The 2002 farm legislation must include a counter-cyclical payment program that will protect producers' incomes during periods of depressed commodity prices, according to Louisiana Commissioner of Agriculture and Forestry Bob Odom.

Odom, who worked with other state agriculture commissioners to craft a farm policy proposal to present to Congress, says, “Saving the family farms of America is one of the most important issues facing the national right now. The majority of our farmers are at risk, and if we lose the ability to produce our own food, prices will go up at the grocery store, quality will go down and national defense will be compromised.”

“Federal farm policy should provide financial stability so producers can remain in business,” he says. “Farmers and ranchers are faced with many obstacles including weather, disease, domestic policy and foreign policy. They shouldn't lose their livelihood over circumstances that are beyond their control.”

The National Association of State Departments of Agriculture's Farm Income Safety Net Proposal for the 2002 Farm Bill, is based on four goals the group says must be addressed by future farm policy in order to return profitability to farming.

The four components that make up the backbone of the group's proposal include cost of production insurance, counter-cyclical payments, specialty crop support and block grants.

“It is imperative that the farm bill foster financial stability, maintain producer flexibility, contain a safety net that provides meaningful assistance and encourage environmental stewardship,” Odom says.

Central to the group's proposal are the counter-cyclical payments that would be made to producers of corn, cotton, rice, soybeans, wheat, sorghum, barley, oats and milk, when prices are low.

“A counter-cyclical payment will protect producers' incomes when prices are down and will decline as prices go up,” Odom says. “The farm bill should be designed to provide a safety net equal to 90 percent of the total cost of production split between fixed and counter-cyclical payments.”

For example, he says, if the average total cost of production for cotton is 90 cents per pound, 90 percent of the cost of production is 81 cents per pound. That means, a cotton producer would be assured 81 cents per pound with 73-cents counter-cyclical and 8-cents fixed.

An effective insurance program, the proposal says, is also necessary to the survival of farming. The group's proposed cost of production insurance program establishes a safety net for farmers, providing then with insurance coverage if their production cost losses exceed 10 percent loss in any one year.

Odom says the proposed insurance coverage will be available for all crops, feedstuffs, milk and livestock, and would serve as an additional crop insurance option. Producers could choose to purchase coverage through any of the other policies available.
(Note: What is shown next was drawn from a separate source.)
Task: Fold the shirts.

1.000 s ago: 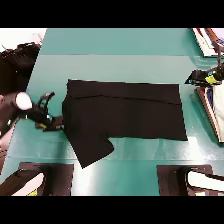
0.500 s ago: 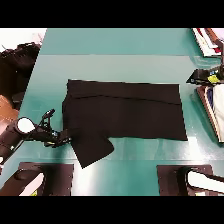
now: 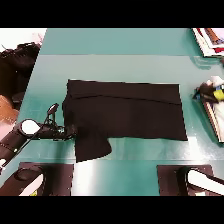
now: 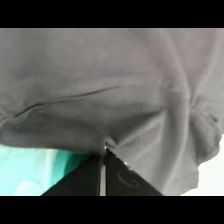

The group of agriculture commissioners is also recommending that an additional $1 billion be spent on cost of product insurance to “expedite research and development for the program, and for premium subsidies for under-served commodities including specialty crops.”

Also included in the group's proposal is an annual allocation of $150 million for state departments of agriculture to administer farm viability block grants, an $8 billion for a new stewardship initiative.

“The stewardship initiative will recognize producers who incorporate practices that protect, land, water, air and wildlife. Payments would be based on the costs and benefits of conservation practices,” Odom says.

He adds, “This safety net proposal is one that everybody in agriculture can get behind and support. It's fair to the producer and the taxpayer, and it will help to insure that American farmers stay in business.”